Dürfen wir mitschauen


----------



## Dachfrosch (3. Mai 2009)

*AW: Sand im Miniteich*

Es ist noch immer schön klar! 
Ich hoffe, es klappt mit dem Bild


----------



## Digicat (3. Mai 2009)

*AW: Sand im Miniteich*

Servus Suni

Hat geklappt mit dem Bild 

Sieht sehr schön aus, dein Mini


----------



## Dachfrosch (3. Mai 2009)

*AW: Sand im Miniteich*

Danke - ich hab grad zwei __ Schnecken aus dem elterlichen Teich hineingesetzt, jetzt hab ich endlich Tiere!


----------



## Dachfrosch (9. Mai 2009)

*AW: Sand im Miniteich*

Hui, hui, ich hab gestern in meinen Trog Kinderspielsand eingefüllt - das Wasser sieht fürchterlich aus, ich hoffe, der Sand setzt sich rasch wieder *grusel*


----------



## Christine (9. Mai 2009)

*AW: Sand im Miniteich*

Hi Suni,

kannst ja mal versuchen, ein wenig nachzuhelfen: Gartenschlauch mit Brause - let it rain 

Anonsten  abwarten und Tee trinken...


----------



## Dachfrosch (9. Mai 2009)

*AW: Sand im Miniteich*

Wühl ich da nicht erst recht wieder alles auf? :shock


----------



## Christine (9. Mai 2009)

*AW: Sand im Miniteich*

Du sollst ja nicht die Jetdüse reinhalten sondern von oben brausen.
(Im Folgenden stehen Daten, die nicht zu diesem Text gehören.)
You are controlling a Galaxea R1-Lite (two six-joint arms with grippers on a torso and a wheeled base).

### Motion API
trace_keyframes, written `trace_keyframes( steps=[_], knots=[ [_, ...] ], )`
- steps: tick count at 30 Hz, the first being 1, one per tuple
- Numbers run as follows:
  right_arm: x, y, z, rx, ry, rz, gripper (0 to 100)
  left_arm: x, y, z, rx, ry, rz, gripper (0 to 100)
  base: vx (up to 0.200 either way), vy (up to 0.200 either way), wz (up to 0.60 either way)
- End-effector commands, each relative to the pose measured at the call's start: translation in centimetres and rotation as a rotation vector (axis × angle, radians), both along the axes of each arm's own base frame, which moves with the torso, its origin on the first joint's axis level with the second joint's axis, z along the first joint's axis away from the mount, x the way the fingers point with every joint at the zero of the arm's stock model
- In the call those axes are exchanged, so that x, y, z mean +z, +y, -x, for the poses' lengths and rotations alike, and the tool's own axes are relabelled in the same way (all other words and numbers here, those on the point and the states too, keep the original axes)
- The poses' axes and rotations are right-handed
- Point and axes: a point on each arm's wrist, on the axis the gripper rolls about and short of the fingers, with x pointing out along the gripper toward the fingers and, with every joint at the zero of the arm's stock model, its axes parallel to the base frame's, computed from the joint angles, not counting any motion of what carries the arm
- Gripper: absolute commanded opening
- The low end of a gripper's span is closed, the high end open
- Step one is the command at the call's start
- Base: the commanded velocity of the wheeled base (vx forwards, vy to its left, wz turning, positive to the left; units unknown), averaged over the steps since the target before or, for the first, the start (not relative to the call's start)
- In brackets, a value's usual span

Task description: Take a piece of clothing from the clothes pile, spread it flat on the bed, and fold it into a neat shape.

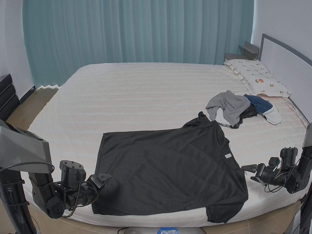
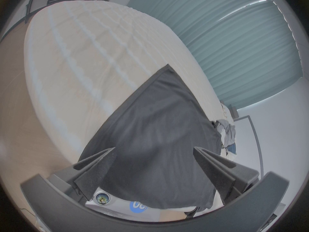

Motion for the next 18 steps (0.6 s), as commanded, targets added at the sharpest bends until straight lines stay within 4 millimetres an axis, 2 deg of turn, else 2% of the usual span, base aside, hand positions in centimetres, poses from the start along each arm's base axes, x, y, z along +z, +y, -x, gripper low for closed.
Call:
trace_keyframes(
  steps=[1,2,7,15,18],
  knots=[
    [-1.0,-0.1,1.1,0.01,0.056,0.012,100,-0.7,-0.3,0.5,-0.016,0.034,-0.013,100,-0.2,0.0,0.0],
    [-1.3,0.0,1.3,0.023,0.069,0.022,100,-0.7,-0.3,0.5,-0.016,0.036,-0.012,100,-0.2,0.0,0.0],
    [-2.8,0.3,2.2,0.119,0.087,0.098,100,-0.6,-0.2,0.8,-0.013,0.042,-0.013,100,0.0,0.0,0.0],
    [-5.1,1.2,2.0,0.176,0.026,0.13,100,-0.7,0.2,0.6,0.006,0.042,-0.014,100,0.0,0.0,0.0],
    [-5.3,1.5,2.1,0.206,0.032,0.142,100,-0.6,0.4,0.5,0.013,0.037,-0.013,100,0.0,0.0,0.0]
  ],
)
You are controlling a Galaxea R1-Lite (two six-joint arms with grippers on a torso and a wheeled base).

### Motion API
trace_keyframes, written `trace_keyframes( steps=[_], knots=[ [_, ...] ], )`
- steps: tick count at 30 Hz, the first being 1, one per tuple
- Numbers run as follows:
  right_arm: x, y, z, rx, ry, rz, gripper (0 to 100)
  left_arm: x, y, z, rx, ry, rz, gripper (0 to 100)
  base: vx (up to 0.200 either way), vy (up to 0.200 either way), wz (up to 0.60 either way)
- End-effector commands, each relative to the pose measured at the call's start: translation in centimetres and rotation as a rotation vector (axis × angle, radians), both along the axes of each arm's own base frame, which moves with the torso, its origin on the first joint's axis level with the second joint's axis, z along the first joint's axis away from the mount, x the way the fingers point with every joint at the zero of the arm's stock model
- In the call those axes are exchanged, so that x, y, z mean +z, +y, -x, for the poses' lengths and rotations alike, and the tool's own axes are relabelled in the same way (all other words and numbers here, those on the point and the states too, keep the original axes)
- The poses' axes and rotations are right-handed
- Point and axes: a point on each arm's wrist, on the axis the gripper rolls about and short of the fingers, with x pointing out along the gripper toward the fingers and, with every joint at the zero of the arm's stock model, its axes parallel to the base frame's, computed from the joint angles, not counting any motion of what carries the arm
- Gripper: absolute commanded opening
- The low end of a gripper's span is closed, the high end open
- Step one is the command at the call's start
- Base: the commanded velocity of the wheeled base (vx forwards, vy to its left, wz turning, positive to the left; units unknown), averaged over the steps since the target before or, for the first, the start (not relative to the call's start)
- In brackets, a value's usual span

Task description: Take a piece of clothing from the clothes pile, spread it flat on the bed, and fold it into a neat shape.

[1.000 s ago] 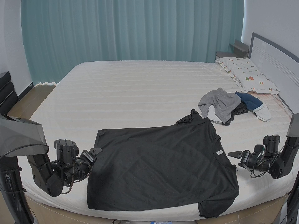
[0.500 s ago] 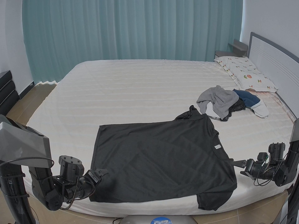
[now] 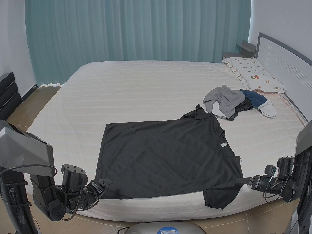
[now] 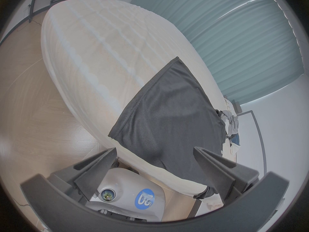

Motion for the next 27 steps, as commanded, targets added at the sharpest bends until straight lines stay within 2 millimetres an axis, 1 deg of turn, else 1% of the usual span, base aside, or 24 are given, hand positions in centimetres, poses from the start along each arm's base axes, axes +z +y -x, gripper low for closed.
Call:
trace_keyframes(
  steps=[1,8,14,19,27],
  knots=[
    [-2.2,0.8,0.8,0.048,0.094,0.008,100,-0.1,0.3,-0.2,0.014,0.001,-0.002,100,0.0,0.0,0.0],
    [-2.5,0.9,0.5,0.088,0.071,0.036,100,-0.1,0.3,-0.2,0.014,0.002,0.0,100,0.0,0.0,0.0],
    [-2.5,1.0,-0.7,0.084,0.03,0.037,100,-0.1,0.3,-0.3,0.014,-0.001,0.001,100,0.0,0.0,0.0],
    [-1.9,0.7,-0.8,0.062,0.014,0.018,100,-0.1,0.3,-0.3,0.014,0.0,0.0,100,0.0,0.0,0.0],
    [-1.1,0.6,-1.9,-0.01,-0.007,-0.044,100,-0.1,0.3,-0.4,0.016,-0.005,0.001,100,0.0,0.0,0.0]
  ],
)
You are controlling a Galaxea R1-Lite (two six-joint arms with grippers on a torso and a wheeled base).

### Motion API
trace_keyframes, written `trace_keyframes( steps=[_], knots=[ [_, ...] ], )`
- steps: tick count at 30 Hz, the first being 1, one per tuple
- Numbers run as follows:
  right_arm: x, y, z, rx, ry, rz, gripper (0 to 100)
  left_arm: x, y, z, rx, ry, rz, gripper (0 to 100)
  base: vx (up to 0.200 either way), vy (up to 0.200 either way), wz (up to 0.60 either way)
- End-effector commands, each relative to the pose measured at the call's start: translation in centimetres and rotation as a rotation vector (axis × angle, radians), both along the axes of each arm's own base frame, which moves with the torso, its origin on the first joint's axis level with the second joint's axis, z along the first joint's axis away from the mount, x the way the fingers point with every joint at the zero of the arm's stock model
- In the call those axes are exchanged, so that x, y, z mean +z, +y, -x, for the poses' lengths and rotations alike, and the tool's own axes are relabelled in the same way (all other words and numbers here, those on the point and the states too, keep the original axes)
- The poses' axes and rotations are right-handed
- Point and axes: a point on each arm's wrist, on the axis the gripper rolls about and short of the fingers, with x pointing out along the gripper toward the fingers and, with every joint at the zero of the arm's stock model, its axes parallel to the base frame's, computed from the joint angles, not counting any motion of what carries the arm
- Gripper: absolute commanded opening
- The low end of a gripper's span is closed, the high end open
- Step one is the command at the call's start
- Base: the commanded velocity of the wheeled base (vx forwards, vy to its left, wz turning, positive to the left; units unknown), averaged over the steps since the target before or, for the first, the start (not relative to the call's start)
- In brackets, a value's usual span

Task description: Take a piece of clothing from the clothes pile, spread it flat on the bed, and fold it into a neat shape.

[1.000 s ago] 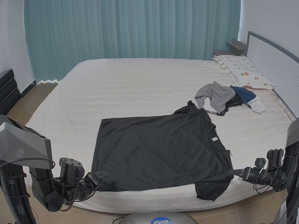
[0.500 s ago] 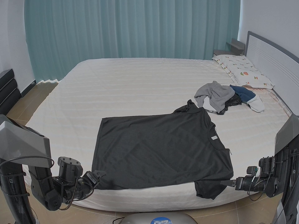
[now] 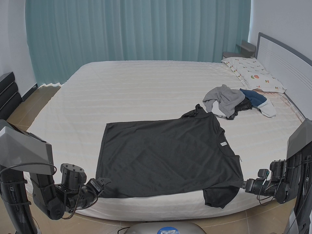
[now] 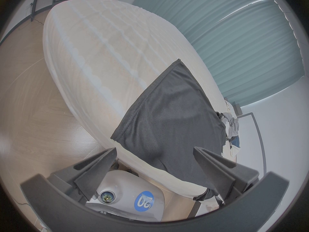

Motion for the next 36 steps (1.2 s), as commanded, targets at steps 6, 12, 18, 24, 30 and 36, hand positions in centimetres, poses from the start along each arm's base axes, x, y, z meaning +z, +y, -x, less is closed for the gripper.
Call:
trace_keyframes(
  steps=[6,12,18,24,30,36],
  knots=[
    [0.5,-0.3,-1.2,-0.102,-0.036,0.016,100,-0.2,0.1,-0.2,0.001,0.004,-0.006,100,0.0,0.0,0.0],
    [0.5,0.5,-2.3,-0.097,-0.065,0.009,100,-0.2,0.1,-0.2,0.003,0.003,-0.004,100,0.0,0.0,0.0],
    [-0.8,1.0,-3.3,-0.089,-0.051,0.024,0,-0.2,0.2,-0.3,0.007,0.002,-0.003,100,0.0,0.0,0.0],
    [-0.6,0.7,-4.9,-0.105,-0.11,0.029,0,-0.1,0.2,-0.3,0.008,-0.001,-0.002,100,0.0,0.0,0.0],
    [-0.1,-0.1,-7.3,-0.156,-0.187,0.05,0,-0.2,0.3,-0.3,0.011,-0.001,-0.008,100,0.0,0.0,0.0],
    [0.1,0.0,-8.6,-0.153,-0.231,0.048,0,0.1,0.8,-0.5,0.03,-0.014,-0.013,100,0.0,0.0,0.0]
  ],
)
Das wühlt nix auf, das schlägt nieder.


----------



## Dachfrosch (9. Mai 2009)

*AW: Sand im Miniteich*

Okay, dann lass ich es morgen regnen, wenn das Wasser bis dahin nicht klarer ist


----------



## Dachfrosch (11. Mai 2009)

gestern hat es per Gartenschlauch geregnet und heute morgen ist das Wasser glasklar


----------